SUPPLIED MATERIAL
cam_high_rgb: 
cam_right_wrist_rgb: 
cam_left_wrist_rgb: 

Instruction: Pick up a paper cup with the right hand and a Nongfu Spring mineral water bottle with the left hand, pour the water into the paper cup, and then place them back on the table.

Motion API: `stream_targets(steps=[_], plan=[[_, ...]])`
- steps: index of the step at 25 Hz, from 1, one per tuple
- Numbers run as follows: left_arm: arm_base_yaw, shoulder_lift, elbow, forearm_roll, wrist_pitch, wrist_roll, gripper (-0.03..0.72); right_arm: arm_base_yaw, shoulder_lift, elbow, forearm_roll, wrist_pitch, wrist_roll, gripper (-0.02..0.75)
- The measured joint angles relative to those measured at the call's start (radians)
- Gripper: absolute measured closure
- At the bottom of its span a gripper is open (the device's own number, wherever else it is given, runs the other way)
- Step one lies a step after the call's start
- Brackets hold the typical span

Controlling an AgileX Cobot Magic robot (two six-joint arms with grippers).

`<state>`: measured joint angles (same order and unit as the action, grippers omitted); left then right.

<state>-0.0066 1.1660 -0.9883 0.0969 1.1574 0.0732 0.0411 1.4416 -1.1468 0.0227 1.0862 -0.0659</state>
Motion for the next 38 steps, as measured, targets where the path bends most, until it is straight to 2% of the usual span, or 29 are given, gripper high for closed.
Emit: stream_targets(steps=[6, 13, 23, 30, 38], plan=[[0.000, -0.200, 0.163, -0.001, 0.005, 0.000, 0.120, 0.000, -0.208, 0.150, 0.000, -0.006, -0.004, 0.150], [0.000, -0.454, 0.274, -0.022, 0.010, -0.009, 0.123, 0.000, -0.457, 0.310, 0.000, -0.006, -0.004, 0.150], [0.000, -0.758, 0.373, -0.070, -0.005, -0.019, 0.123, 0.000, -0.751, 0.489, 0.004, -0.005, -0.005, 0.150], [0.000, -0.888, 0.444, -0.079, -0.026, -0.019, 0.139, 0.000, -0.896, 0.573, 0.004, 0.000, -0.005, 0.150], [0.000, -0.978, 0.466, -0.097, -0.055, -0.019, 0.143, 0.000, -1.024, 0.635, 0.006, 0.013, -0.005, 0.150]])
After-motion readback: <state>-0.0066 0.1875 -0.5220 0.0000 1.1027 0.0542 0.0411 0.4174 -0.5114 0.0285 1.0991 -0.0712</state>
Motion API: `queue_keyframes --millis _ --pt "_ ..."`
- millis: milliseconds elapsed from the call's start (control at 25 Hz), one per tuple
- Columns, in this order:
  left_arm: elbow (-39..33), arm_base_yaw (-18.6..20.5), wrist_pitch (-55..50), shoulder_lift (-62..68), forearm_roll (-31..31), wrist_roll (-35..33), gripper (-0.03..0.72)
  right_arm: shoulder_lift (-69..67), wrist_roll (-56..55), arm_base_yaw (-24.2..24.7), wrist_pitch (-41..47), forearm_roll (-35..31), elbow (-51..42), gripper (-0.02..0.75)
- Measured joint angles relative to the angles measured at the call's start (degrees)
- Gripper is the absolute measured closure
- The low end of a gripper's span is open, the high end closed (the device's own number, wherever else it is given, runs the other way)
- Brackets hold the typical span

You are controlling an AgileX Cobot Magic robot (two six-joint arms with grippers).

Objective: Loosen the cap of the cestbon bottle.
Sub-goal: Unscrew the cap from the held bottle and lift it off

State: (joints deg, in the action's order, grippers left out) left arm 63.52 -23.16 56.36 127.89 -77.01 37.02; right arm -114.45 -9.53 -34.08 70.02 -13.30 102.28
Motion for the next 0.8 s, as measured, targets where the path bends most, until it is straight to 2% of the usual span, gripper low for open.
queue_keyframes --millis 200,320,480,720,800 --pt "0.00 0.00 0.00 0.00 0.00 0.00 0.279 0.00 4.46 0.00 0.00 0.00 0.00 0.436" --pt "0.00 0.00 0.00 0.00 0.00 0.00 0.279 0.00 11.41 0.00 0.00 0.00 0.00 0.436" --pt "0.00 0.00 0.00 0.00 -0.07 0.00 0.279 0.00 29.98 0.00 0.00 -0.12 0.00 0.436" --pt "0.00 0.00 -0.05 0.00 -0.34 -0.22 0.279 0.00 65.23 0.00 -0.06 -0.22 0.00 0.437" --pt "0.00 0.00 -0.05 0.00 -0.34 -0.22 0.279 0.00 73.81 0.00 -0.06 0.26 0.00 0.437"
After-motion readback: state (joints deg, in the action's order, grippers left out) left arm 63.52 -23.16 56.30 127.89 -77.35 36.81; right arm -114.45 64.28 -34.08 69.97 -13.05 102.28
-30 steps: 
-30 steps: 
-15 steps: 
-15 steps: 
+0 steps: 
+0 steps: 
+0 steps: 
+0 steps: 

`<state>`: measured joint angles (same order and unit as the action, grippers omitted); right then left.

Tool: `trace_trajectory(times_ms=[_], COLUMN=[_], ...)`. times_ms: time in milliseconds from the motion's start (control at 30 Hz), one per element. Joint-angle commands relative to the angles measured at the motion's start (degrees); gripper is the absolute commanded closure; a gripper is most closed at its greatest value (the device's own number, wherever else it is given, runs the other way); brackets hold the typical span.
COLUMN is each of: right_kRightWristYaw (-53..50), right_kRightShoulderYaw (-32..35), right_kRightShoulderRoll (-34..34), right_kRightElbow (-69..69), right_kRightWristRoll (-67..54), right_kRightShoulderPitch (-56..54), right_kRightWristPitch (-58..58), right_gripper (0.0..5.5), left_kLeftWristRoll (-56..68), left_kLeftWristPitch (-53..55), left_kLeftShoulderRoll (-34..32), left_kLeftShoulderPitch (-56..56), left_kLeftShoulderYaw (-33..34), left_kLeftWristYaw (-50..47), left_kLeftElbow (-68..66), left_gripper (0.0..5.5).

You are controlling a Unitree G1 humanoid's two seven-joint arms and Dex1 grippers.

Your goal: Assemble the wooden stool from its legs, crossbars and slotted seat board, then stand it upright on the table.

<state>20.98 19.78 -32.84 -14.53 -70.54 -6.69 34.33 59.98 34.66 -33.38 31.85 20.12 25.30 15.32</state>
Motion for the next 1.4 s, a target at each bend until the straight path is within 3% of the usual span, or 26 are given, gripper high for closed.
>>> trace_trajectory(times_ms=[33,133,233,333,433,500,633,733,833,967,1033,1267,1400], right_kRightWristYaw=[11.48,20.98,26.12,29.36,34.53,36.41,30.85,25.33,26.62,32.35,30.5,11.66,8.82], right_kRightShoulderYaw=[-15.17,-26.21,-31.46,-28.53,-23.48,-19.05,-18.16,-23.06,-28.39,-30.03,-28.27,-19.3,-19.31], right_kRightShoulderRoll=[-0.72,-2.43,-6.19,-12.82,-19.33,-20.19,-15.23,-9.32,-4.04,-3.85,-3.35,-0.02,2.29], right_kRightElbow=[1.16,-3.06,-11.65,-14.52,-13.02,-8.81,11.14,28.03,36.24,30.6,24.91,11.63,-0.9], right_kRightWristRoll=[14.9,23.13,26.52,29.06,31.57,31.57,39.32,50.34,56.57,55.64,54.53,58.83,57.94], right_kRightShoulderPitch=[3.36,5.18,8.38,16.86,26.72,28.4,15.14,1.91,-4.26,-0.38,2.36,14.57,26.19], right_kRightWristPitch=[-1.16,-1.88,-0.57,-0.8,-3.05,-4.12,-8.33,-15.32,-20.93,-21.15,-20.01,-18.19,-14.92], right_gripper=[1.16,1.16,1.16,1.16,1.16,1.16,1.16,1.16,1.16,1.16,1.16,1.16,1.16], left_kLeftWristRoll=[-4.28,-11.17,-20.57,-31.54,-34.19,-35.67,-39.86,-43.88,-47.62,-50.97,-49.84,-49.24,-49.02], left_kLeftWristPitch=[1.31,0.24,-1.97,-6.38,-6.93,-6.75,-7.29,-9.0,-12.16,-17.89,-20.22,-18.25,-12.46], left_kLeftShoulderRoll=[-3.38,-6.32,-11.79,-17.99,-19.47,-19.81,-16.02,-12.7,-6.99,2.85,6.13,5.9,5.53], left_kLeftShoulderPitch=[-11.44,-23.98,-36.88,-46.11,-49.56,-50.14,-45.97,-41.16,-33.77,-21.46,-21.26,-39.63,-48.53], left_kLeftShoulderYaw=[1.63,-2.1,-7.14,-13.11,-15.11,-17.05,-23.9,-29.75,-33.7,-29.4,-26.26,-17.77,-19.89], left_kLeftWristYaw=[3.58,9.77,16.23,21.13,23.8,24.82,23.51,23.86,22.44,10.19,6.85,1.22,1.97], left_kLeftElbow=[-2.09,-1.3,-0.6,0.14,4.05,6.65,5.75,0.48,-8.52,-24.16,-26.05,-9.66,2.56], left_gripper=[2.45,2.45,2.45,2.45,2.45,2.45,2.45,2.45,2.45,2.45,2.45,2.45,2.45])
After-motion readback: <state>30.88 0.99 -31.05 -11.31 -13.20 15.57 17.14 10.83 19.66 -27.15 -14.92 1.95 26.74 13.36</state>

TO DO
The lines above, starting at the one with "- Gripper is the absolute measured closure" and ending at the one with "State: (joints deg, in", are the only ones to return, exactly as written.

FINAL ANSWER
- Gripper is the absolute measured closure
- The low end of a gripper's span is open, the high end closed (the device's own number, wherever else it is given, runs the other way)
- Brackets hold the typical span

You are controlling an AgileX Cobot Magic robot (two six-joint arms with grippers).

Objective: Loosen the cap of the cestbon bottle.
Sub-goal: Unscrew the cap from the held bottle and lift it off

State: (joints deg, in the action's order, grippers left out) left arm 63.52 -23.16 56.36 127.89 -77.01 37.02; right arm -114.45 -9.53 -34.08 70.02 -13.30 102.28

Nothing remains to be done in this exercise.